Pouco frequentes: alterações circulatórias, pressão arterial baixa (hipotensão), batimento cardíaco irregular, extrasístoles e outras alterações da condução transitórias, alterações do ritmo cardíaco (bloqueio AV).
Outro molde semelhante, mas virado ao contrário, junta-se ao primeiro, prensando os montinhos de pasta.
Doenças respiratórias, torácicas e do mediastino
Frequentes: falta de ar (dispneia).
Muito raros: doença pulmonar (pneumonia) de possivel etiologia alérgica.
Os moldes mantém-se juntos durante um minuto, seguindo num tapete enquanto outros moldes vão sendo cheios com mais montinhos de pasta bege.
Doenças gastrointestinais
Muito frequentes: náusea, vómitos, fezes moles, diarreia.
Frequentes: dor abdominal, indigestão (dispepsia), perda de apetite.
A câmara acompanha os moldes voltarem a separar-se.
Afecções dos tecidos cutâneos e subcutâneos
Frequentes: erupções cutâneas, exantema, urticária, comichão (prurido), queda de cabelo, vermelhidão da pele (eritema multiforme).
Pouco frequentes: eritema, retenção de água nos tecidos (edema), doença grave causando a morte das células da pele (conhecida como Síndrome de Stevens-Johnson).
Outro braço mecânico pisa um por um os ex-montinhos de pasta, agora sólidos e geometricamente regulares.
Perturbações gerais e alterações no local de administração
Muito frequentes: fadiga.
Frequentes: elevação transiente das transaminases, astenia, mal-estar, febre, sudação, arrepios.
A câmara alinha com o extenso tapete de comprimidos, uns já pisados, outro por pisar, às centenas, aos milhares, às centenas de milhar.
Afecções musculosqueléticas e dos tecidos conjuntivos
Frequentes: fraqueza muscular e cãibras, dor muscular (mialgia), dor nas articulações (artralgia).
No extremo do braço está um carimbo de alto relevo. A câmara aproxima em close-up extremo e revela: mephaquin.
O resto do filme ainda não pensei. Estou um bocadinho bloqueado com os efeitos secundários da medicação que tenho tomado para a malária. Tonturas, dores de cabeça, zumbidos nos ouvidos, insónias, sonolência, ansiedade, agitação, alterações de humor, esquecimentos, confusão. E, claro, depois de ler a bula – vou ter de pagar direitos para a usar no filme – constatei que também tenho sentido amiúde elevação transiente das transaminases.
Todas as pessoas que para cá vieram dizem-me para deixar de tomar os comprimidos, que os efeitos secundários são piores do que a malária. Nenhum deles os toma, poucos os tomaram sequer até meio da prescrição.
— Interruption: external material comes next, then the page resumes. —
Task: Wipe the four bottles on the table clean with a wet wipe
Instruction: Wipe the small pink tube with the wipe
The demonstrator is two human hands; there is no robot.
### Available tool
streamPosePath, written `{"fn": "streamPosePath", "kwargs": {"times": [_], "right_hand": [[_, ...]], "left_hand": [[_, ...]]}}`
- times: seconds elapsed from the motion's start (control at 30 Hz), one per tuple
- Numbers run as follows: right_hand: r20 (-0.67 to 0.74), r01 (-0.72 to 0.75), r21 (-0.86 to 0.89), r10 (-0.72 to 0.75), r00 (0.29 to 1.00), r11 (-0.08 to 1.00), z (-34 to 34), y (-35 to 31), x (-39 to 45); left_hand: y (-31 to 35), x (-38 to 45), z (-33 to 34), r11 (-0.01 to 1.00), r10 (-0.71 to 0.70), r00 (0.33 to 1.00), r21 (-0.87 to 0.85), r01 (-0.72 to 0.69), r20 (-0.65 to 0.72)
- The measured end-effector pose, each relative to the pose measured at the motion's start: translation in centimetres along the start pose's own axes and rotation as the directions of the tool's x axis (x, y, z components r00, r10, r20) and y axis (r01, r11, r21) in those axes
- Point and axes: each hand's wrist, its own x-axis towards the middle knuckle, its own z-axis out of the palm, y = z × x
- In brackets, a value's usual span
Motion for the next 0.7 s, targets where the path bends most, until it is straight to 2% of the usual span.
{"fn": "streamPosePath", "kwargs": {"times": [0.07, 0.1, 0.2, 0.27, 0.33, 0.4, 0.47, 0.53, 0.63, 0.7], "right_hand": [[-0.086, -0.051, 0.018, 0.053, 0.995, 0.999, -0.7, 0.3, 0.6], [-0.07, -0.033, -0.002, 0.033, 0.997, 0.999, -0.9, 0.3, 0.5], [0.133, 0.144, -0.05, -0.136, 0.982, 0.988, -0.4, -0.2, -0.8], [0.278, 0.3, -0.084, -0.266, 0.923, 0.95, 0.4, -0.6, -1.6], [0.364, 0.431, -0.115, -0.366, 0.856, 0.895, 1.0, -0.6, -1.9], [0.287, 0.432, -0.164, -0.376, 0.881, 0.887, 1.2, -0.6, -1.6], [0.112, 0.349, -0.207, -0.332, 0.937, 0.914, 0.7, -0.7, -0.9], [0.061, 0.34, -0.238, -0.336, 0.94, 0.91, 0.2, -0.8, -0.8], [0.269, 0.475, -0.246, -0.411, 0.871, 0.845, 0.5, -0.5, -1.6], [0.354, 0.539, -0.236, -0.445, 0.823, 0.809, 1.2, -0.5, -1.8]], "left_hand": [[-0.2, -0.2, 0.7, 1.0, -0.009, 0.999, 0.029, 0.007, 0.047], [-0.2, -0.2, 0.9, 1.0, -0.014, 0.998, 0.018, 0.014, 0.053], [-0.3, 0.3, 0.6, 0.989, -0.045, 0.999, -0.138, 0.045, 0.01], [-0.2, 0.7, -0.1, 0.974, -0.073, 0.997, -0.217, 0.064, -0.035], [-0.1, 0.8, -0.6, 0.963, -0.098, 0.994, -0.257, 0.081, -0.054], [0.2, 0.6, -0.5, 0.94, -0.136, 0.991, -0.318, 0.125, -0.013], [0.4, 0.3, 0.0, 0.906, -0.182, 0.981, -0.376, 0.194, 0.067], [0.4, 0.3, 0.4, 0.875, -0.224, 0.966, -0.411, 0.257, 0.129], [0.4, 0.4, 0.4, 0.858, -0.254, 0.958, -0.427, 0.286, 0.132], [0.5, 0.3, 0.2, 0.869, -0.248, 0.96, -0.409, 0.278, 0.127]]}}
Dizem-me que importante é ir protegendo com repelente de insectos e dormir num mosquiteiro – vende-se na rua. Dizem que até os médicos que vivem em Angola desaconselham a toma dos comprimidos.
Tudo isto, o contraste entre o discurso dos médicos na europa e a prática dos de cá, a diferença entre os pânicos europeus e a descontração de quem aqui vive, lembram-me a loucura que foi a gripe A.
Lembra-me também o Contagion, do Steven Soderbergh. Nothing spreads like fear.